Rattling along a gravel path, Charlie pulls past an iron fence keeping in a runway, and into a small gas station with a convenient store. Littered outside were many people clutching brown bagged bottles and half-smoked cigarettes, plunked on the curb, lounging in the window sills, and one on the hood of his car. Charlie pulls into the empty spot next to the hood sitter, leaves the key in the ignition and gets out. We see him talk to the seated guy next to us for a minute, before heading around to the back of the store.
“Tayl—,” I start to say before she cuts me off.
“Claire, we’ve got to get out of here. I don’t know what’s going on but it doesn’t feel right.”
“Out there? Do you see what’s out there? We have nowhere to go.”
“But we can’t stay here, what if he’s not taking us home what if he’s…”
But we didn’t finish our conversation and Taylor never got a chance to tell me what she was afraid he was going to do because he rounded the corner with another guy behind him, carrying a large plastic trash bag and what looked like a monkey wrench.

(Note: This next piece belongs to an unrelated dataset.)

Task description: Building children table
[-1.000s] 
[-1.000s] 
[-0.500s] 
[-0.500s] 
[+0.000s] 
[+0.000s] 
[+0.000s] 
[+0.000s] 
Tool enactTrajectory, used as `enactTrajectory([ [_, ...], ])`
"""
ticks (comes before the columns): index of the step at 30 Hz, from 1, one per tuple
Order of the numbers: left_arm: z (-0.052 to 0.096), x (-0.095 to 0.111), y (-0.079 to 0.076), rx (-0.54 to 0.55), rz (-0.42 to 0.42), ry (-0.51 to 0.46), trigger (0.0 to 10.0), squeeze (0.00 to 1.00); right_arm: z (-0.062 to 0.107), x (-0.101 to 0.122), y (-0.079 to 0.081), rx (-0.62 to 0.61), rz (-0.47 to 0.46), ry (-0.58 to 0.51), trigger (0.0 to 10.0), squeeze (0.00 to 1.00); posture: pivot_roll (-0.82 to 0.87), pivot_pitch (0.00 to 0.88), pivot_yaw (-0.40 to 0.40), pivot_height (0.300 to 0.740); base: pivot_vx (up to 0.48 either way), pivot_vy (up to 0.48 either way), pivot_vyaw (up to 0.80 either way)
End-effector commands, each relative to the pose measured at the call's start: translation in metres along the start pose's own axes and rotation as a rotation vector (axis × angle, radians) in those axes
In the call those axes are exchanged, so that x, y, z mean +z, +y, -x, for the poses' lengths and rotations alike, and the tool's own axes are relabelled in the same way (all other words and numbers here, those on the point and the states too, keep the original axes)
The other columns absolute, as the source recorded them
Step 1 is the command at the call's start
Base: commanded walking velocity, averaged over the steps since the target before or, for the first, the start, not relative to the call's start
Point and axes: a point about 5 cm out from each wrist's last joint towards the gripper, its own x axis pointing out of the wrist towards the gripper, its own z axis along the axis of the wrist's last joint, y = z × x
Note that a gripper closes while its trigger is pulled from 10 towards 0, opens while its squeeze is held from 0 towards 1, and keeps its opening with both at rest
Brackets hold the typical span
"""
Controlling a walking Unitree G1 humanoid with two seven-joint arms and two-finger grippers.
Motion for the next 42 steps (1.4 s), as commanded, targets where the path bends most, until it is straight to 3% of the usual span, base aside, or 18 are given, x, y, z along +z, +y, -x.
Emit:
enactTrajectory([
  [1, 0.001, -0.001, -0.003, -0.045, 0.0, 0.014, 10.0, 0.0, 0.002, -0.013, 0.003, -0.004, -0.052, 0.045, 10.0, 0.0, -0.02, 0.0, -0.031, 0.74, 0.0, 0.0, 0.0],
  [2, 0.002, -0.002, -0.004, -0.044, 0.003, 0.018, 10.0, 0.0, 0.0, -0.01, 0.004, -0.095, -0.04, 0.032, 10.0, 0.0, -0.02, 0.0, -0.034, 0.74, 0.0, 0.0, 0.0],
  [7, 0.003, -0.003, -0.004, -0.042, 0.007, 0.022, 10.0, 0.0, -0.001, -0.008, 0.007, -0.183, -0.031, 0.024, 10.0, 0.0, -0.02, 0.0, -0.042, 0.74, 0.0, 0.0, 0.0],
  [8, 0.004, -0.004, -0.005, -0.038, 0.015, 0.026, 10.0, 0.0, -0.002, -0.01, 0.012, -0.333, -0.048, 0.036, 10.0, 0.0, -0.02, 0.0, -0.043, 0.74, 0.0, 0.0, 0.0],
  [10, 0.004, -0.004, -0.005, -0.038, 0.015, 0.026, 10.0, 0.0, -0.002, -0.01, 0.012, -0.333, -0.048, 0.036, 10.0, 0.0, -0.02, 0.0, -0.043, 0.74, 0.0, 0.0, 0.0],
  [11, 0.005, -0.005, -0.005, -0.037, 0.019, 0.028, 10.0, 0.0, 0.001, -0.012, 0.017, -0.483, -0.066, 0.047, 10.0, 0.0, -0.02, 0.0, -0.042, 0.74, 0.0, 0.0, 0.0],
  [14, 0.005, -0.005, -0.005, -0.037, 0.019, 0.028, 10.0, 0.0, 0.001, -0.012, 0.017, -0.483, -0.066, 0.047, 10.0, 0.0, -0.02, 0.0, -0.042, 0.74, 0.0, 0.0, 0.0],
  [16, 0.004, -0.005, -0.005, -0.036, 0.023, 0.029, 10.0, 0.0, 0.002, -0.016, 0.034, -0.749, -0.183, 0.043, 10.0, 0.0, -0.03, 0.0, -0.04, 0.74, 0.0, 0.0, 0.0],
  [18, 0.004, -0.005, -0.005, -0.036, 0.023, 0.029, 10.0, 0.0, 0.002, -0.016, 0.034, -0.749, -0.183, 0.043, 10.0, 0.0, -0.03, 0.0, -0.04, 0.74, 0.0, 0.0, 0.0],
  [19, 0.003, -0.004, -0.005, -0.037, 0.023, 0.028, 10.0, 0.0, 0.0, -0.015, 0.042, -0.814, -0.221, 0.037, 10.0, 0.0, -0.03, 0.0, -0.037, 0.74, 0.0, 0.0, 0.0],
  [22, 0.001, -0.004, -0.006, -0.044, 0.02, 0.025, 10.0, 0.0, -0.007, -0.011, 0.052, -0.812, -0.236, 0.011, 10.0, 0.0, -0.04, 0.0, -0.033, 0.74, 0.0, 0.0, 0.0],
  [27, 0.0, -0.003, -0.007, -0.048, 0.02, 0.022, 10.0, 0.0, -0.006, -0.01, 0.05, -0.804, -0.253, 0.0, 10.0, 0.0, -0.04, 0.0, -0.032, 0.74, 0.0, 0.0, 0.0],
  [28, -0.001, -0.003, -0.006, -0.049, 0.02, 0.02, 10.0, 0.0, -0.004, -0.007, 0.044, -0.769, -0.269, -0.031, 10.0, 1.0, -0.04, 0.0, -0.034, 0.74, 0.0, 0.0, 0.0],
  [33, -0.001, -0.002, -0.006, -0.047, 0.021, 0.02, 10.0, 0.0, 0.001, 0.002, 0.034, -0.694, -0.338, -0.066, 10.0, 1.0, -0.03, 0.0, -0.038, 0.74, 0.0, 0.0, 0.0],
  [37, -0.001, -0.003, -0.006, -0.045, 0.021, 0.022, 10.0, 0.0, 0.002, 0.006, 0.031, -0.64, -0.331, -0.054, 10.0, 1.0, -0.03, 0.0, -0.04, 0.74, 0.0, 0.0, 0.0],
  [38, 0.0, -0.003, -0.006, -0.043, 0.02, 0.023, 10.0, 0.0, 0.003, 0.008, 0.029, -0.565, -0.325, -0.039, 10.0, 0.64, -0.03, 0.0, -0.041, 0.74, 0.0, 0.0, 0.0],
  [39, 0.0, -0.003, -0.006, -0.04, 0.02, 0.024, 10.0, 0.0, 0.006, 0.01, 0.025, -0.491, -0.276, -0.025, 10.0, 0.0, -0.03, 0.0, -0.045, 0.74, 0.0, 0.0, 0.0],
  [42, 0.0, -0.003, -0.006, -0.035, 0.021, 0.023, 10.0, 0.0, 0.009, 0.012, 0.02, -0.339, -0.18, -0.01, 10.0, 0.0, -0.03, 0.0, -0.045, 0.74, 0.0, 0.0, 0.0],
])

At this point I was thanking anyone I could name for picking up a local SIM card while at the airport (it’s so easy to use once you unlock your phone, and it will save you money too) and being so ecstatic at the full bars that I was halfway to dialing the police before I noticed they had popped the hood, not the door, and were busy rummaging around.
Thinking back, the monkey wrench should’ve been a sign that we were having car troubles but after the silence, the off-road drive away from our destination, and the creepy trashbag, we for sure thought we’d be the next two girls to go missing while on vacation.
Charlie had a full explanation—he didn’t speak English very well, and didn’t think it was a big deal he took us on a field trip—but once we reached our street on the beach we didn’t wait for him to get to our door. Instead we tossed him our money, clambered out the side door, raced up to our gate, and never looked back. We locked the doors twice that night, stayed in bed all day the next day, and vowed never again to take a taxi after a night out. Now we drink less, and take the car.
Every once and awhile Taylor and I will bring it up as a pastime; something we talk about over dinner after not having seen each other for months. But mostly we let our wild imaginations rest, and try to force ourselves to forget how quickly you can go from normal to panic mode —we put it at an average of 1.59 minutes, compiled scientifically from the estimates of our own descents into meltdown. And we try to stay away from those news stories about missing teenage girls.